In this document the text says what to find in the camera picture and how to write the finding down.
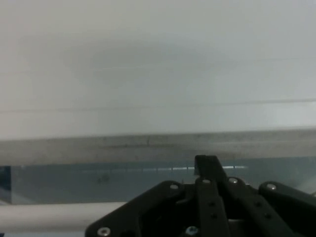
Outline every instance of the white wall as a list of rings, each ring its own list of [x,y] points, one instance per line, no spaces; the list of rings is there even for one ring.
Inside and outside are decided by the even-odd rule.
[[[0,139],[315,127],[314,0],[0,0]]]

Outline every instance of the screw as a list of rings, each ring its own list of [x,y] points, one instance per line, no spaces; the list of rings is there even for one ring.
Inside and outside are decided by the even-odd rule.
[[[276,185],[274,185],[274,184],[267,184],[267,188],[272,189],[272,190],[277,189]]]
[[[198,228],[195,226],[189,226],[186,229],[186,234],[189,236],[195,236],[198,233]]]
[[[171,188],[171,189],[179,189],[179,186],[176,185],[176,184],[171,184],[171,185],[170,185],[170,188]]]
[[[229,178],[229,182],[236,184],[238,183],[238,180],[236,178]]]
[[[202,182],[205,183],[205,184],[210,184],[211,183],[211,181],[208,180],[208,179],[203,179]]]
[[[111,230],[108,227],[102,227],[100,229],[98,229],[98,236],[110,236],[111,234]]]

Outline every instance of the bolt head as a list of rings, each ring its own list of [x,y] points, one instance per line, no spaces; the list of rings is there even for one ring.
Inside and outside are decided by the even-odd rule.
[[[111,234],[111,229],[108,227],[102,227],[100,229],[98,229],[98,236],[101,237],[108,237]]]
[[[186,229],[186,235],[195,236],[198,233],[198,228],[195,226],[189,226]]]
[[[231,182],[231,183],[233,183],[233,184],[238,183],[238,180],[237,180],[236,178],[229,178],[228,181]]]
[[[267,188],[271,189],[271,190],[277,189],[276,185],[274,185],[274,184],[267,184]]]

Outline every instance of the metal linkage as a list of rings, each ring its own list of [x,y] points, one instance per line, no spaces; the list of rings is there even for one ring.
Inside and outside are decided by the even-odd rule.
[[[316,198],[276,182],[256,190],[196,156],[195,184],[165,181],[93,223],[86,237],[312,237]]]

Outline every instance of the glass panel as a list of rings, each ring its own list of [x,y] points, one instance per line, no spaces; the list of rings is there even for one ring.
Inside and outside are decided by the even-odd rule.
[[[256,158],[221,161],[228,176],[254,187],[273,180],[316,191],[316,158]],[[2,204],[128,201],[164,180],[192,183],[194,162],[159,161],[0,168]]]

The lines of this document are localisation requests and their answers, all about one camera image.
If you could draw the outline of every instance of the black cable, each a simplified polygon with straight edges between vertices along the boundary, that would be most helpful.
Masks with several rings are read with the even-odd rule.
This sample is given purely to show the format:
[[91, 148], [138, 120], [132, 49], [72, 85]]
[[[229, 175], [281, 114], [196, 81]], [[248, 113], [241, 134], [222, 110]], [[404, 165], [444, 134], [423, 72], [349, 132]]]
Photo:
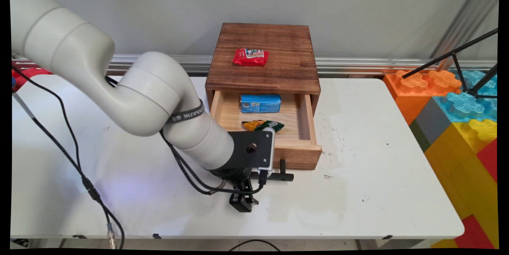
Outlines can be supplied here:
[[[62, 145], [60, 145], [60, 143], [55, 139], [55, 137], [53, 137], [53, 135], [51, 135], [51, 133], [46, 130], [46, 128], [44, 128], [44, 126], [42, 126], [42, 124], [34, 117], [32, 118], [33, 122], [36, 123], [36, 125], [55, 143], [55, 145], [64, 153], [64, 155], [66, 156], [67, 159], [69, 159], [69, 161], [71, 162], [71, 164], [74, 166], [74, 168], [78, 171], [78, 173], [80, 173], [80, 175], [82, 176], [82, 180], [84, 181], [88, 181], [89, 182], [89, 179], [83, 174], [82, 170], [80, 168], [78, 168], [78, 165], [76, 165], [76, 163], [72, 160], [71, 156], [69, 155], [69, 153], [67, 153], [67, 151], [65, 150], [64, 147], [62, 147]], [[93, 188], [93, 192], [95, 192], [97, 194], [98, 197], [94, 197], [94, 195], [92, 195], [92, 199], [94, 199], [95, 201], [97, 201], [103, 208], [104, 210], [104, 213], [106, 215], [106, 219], [107, 219], [107, 222], [109, 223], [109, 216], [111, 216], [113, 218], [113, 221], [115, 221], [115, 223], [117, 224], [117, 226], [119, 227], [120, 229], [120, 234], [121, 234], [121, 237], [120, 237], [120, 247], [119, 249], [122, 249], [123, 246], [124, 246], [124, 239], [125, 239], [125, 234], [124, 234], [124, 228], [122, 228], [122, 225], [120, 224], [120, 222], [117, 220], [117, 218], [113, 215], [113, 213], [111, 213], [111, 211], [109, 211], [109, 209], [106, 207], [106, 205], [104, 205], [104, 203], [102, 202], [102, 200], [100, 199], [100, 196], [99, 196], [99, 193], [97, 192], [97, 190], [94, 188], [94, 186], [91, 186], [91, 188]]]
[[184, 164], [185, 167], [187, 168], [187, 170], [189, 170], [189, 172], [191, 172], [191, 174], [193, 175], [193, 177], [205, 188], [209, 189], [209, 190], [214, 190], [214, 191], [220, 191], [220, 192], [228, 192], [228, 193], [237, 193], [239, 195], [254, 195], [255, 193], [259, 192], [260, 190], [262, 190], [263, 188], [263, 185], [260, 184], [260, 186], [258, 186], [257, 189], [255, 190], [252, 190], [252, 191], [243, 191], [243, 190], [233, 190], [233, 189], [224, 189], [224, 188], [217, 188], [217, 187], [211, 187], [207, 184], [205, 184], [197, 175], [196, 173], [194, 173], [194, 171], [191, 169], [191, 167], [187, 164], [187, 162], [180, 156], [180, 154], [175, 150], [175, 148], [173, 147], [173, 145], [164, 137], [164, 134], [162, 132], [162, 130], [160, 130], [160, 135], [162, 137], [162, 139], [164, 140], [164, 142], [169, 146], [169, 148], [171, 149], [171, 151], [173, 152], [173, 155], [175, 156], [175, 160], [177, 161], [177, 164], [179, 165], [179, 167], [181, 167], [181, 170], [182, 172], [184, 173], [185, 177], [187, 178], [187, 180], [191, 183], [191, 185], [193, 185], [193, 187], [198, 190], [198, 192], [200, 193], [203, 193], [204, 195], [209, 195], [209, 193], [207, 192], [203, 192], [201, 189], [199, 189], [196, 184], [189, 178], [189, 175], [187, 174], [187, 172], [182, 168], [181, 164]]
[[37, 84], [36, 82], [32, 81], [30, 78], [26, 77], [24, 74], [22, 74], [14, 66], [12, 68], [14, 70], [16, 70], [16, 72], [18, 72], [18, 74], [22, 75], [25, 79], [27, 79], [27, 81], [29, 81], [31, 84], [33, 84], [36, 87], [41, 88], [41, 89], [49, 92], [50, 94], [54, 95], [58, 99], [58, 101], [60, 102], [60, 106], [62, 107], [62, 113], [64, 114], [64, 119], [66, 120], [67, 127], [69, 128], [69, 132], [71, 133], [71, 135], [73, 137], [73, 140], [74, 140], [74, 144], [76, 146], [76, 159], [78, 159], [78, 164], [76, 164], [76, 162], [73, 161], [72, 157], [69, 155], [69, 153], [67, 153], [67, 150], [65, 150], [65, 148], [57, 141], [57, 139], [55, 137], [53, 137], [53, 135], [51, 135], [51, 133], [38, 121], [38, 119], [36, 119], [35, 116], [32, 115], [31, 119], [46, 134], [46, 136], [48, 136], [55, 143], [55, 145], [62, 151], [62, 153], [66, 156], [66, 158], [71, 162], [71, 164], [74, 166], [76, 171], [78, 171], [78, 173], [81, 175], [82, 182], [83, 182], [85, 188], [87, 189], [87, 191], [89, 192], [89, 194], [91, 195], [92, 199], [97, 201], [102, 206], [103, 211], [104, 211], [104, 215], [105, 215], [106, 220], [107, 220], [107, 223], [108, 224], [110, 223], [110, 220], [109, 220], [110, 216], [113, 218], [113, 220], [115, 221], [115, 223], [119, 227], [120, 233], [122, 235], [121, 239], [120, 239], [120, 248], [119, 248], [119, 249], [122, 249], [122, 247], [124, 246], [124, 239], [125, 239], [124, 228], [122, 228], [122, 225], [116, 219], [116, 217], [113, 215], [113, 213], [111, 213], [111, 211], [109, 211], [109, 209], [106, 207], [106, 205], [104, 205], [104, 203], [100, 199], [99, 192], [97, 192], [97, 190], [95, 189], [94, 185], [90, 182], [90, 180], [83, 173], [81, 166], [79, 166], [80, 162], [79, 162], [79, 155], [78, 155], [78, 141], [76, 141], [76, 138], [74, 137], [74, 133], [72, 131], [71, 125], [69, 124], [69, 121], [67, 120], [67, 114], [65, 112], [64, 102], [53, 91], [51, 91], [48, 88], [46, 88], [44, 86], [41, 86], [41, 85]]
[[102, 205], [102, 208], [104, 208], [106, 210], [106, 212], [113, 218], [113, 221], [115, 221], [115, 224], [117, 224], [117, 226], [119, 227], [119, 229], [120, 229], [120, 246], [119, 246], [119, 249], [123, 249], [124, 248], [124, 240], [125, 240], [124, 228], [122, 228], [122, 225], [117, 220], [115, 215], [113, 215], [113, 213], [111, 213], [111, 211], [109, 211], [109, 209], [104, 205], [104, 203], [102, 203], [102, 201], [100, 202], [100, 204]]
[[184, 167], [182, 166], [182, 163], [180, 162], [180, 160], [178, 159], [178, 157], [176, 155], [176, 150], [174, 151], [174, 149], [173, 149], [173, 145], [165, 139], [165, 137], [164, 137], [164, 135], [162, 133], [162, 130], [160, 130], [159, 133], [161, 134], [162, 138], [164, 139], [166, 144], [168, 144], [168, 146], [170, 147], [171, 151], [173, 152], [173, 156], [175, 157], [175, 161], [177, 161], [177, 164], [178, 164], [180, 170], [182, 170], [182, 173], [185, 175], [187, 181], [189, 181], [189, 183], [194, 187], [194, 189], [198, 190], [198, 192], [202, 193], [203, 195], [210, 195], [210, 191], [202, 190], [201, 188], [196, 186], [196, 184], [192, 181], [191, 177], [189, 177], [187, 172], [184, 170]]
[[111, 87], [116, 87], [117, 84], [118, 84], [118, 81], [116, 81], [115, 79], [109, 77], [108, 75], [104, 76], [104, 79], [106, 79], [106, 81], [108, 82], [108, 84], [111, 86]]
[[41, 85], [37, 84], [36, 82], [32, 81], [32, 79], [30, 79], [28, 76], [23, 74], [20, 70], [18, 70], [18, 68], [15, 68], [14, 65], [11, 65], [11, 66], [18, 74], [20, 74], [20, 76], [22, 76], [24, 79], [26, 79], [26, 81], [29, 81], [32, 85], [36, 86], [37, 88], [43, 89], [44, 91], [52, 94], [53, 96], [55, 96], [58, 99], [58, 101], [60, 102], [60, 107], [62, 107], [62, 114], [64, 114], [65, 123], [67, 125], [67, 128], [69, 129], [69, 132], [71, 133], [72, 140], [74, 141], [74, 146], [76, 148], [76, 162], [78, 163], [78, 168], [81, 170], [82, 165], [80, 164], [80, 153], [78, 151], [78, 141], [76, 140], [76, 137], [74, 136], [74, 133], [71, 128], [71, 124], [69, 124], [69, 120], [67, 119], [67, 114], [65, 112], [64, 102], [62, 101], [62, 98], [60, 98], [55, 92], [49, 90], [48, 88], [41, 86]]
[[269, 244], [270, 246], [274, 247], [274, 249], [276, 249], [277, 251], [281, 251], [279, 248], [277, 248], [276, 246], [274, 246], [274, 244], [272, 244], [272, 243], [270, 243], [270, 242], [268, 242], [268, 241], [260, 240], [260, 239], [252, 239], [252, 240], [247, 240], [247, 241], [242, 242], [241, 244], [236, 245], [236, 246], [235, 246], [235, 247], [233, 247], [232, 249], [228, 250], [228, 252], [233, 251], [235, 248], [240, 247], [240, 246], [242, 246], [242, 245], [244, 245], [244, 244], [246, 244], [246, 243], [254, 242], [254, 241], [258, 241], [258, 242], [263, 242], [263, 243]]

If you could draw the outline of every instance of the cable connector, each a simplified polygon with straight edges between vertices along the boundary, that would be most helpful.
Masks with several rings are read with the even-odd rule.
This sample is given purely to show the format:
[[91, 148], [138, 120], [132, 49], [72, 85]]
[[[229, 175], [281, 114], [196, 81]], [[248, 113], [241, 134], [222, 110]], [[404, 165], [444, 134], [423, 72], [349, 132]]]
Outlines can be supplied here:
[[269, 171], [268, 170], [259, 170], [258, 172], [260, 173], [260, 177], [258, 178], [258, 183], [260, 185], [265, 185], [267, 183], [267, 177], [268, 177]]
[[115, 244], [115, 232], [113, 232], [113, 227], [111, 227], [111, 222], [108, 223], [108, 241], [109, 241], [109, 249], [117, 249], [117, 245]]
[[99, 195], [99, 192], [97, 192], [97, 190], [95, 189], [92, 182], [90, 182], [90, 180], [87, 179], [86, 177], [82, 177], [82, 183], [83, 186], [85, 186], [85, 189], [89, 192], [90, 197], [100, 203], [101, 196]]

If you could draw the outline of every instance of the open drawer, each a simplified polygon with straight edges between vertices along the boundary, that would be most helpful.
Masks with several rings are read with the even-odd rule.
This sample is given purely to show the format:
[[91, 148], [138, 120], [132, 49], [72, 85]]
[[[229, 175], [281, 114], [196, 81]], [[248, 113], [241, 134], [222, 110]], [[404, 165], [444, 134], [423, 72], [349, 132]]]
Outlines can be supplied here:
[[246, 130], [242, 121], [270, 120], [285, 126], [276, 133], [274, 168], [286, 160], [288, 169], [315, 169], [322, 146], [317, 145], [311, 98], [308, 94], [279, 94], [279, 113], [242, 113], [240, 93], [215, 91], [210, 116], [228, 132]]

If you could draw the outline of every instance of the blue package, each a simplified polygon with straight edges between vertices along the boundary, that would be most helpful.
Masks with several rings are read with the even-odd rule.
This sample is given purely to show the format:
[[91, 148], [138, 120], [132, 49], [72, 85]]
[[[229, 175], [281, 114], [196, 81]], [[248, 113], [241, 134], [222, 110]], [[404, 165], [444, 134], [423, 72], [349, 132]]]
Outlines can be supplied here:
[[242, 113], [279, 113], [280, 107], [279, 95], [240, 95]]

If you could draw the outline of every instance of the red building block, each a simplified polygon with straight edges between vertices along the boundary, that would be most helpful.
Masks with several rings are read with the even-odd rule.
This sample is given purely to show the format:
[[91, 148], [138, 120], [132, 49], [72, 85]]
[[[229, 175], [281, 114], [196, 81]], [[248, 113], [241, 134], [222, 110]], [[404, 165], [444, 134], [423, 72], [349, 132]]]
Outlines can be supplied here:
[[473, 215], [462, 222], [465, 233], [455, 239], [458, 248], [495, 249]]
[[494, 139], [478, 153], [478, 159], [497, 182], [497, 139]]

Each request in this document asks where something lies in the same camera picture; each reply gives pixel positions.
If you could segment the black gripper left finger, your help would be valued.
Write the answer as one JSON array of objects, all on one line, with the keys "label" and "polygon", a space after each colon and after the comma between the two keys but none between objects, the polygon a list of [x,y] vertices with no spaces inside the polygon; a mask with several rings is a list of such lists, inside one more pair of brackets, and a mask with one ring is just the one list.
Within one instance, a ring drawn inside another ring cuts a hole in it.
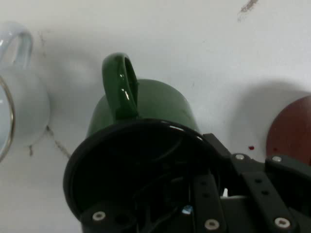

■ ■ ■ ■ ■ ■ ■

**ABOUT THIS TASK:**
Leave out the pictures and repeat the lines from the start of the material through the line with "Outline every instance of the bolt", inclusive.

**SOLUTION FOR THIS PROBLEM:**
In this document the text says what to find in the camera picture and how to write the finding down.
Outline every instance of the white wall as a list of rings, each ring its own list of [x,y] points, one instance per line, no spaces; the list of rings is there even for one ring.
Inside and outside are decided by the even-odd rule.
[[[0,139],[315,127],[314,0],[0,0]]]

Outline every instance of the screw as a list of rings, each ring its own list of [x,y] points, one instance per line, no spaces; the list of rings is there even for one ring.
Inside and outside are decided by the even-odd rule.
[[[276,185],[274,185],[274,184],[267,184],[267,188],[272,189],[272,190],[277,189]]]
[[[198,228],[195,226],[189,226],[186,229],[186,234],[189,236],[195,236],[198,233]]]
[[[171,188],[171,189],[179,189],[179,186],[176,185],[176,184],[171,184],[171,185],[170,185],[170,188]]]
[[[229,178],[229,182],[236,184],[238,183],[238,180],[236,178]]]
[[[202,182],[205,183],[205,184],[210,184],[211,183],[211,181],[208,180],[208,179],[203,179]]]
[[[111,230],[108,227],[102,227],[100,229],[98,229],[98,236],[110,236],[111,234]]]

Outline every instance of the bolt head as a list of rings, each ring its own list of [x,y] points, one instance per line, no spaces; the list of rings is there even for one ring.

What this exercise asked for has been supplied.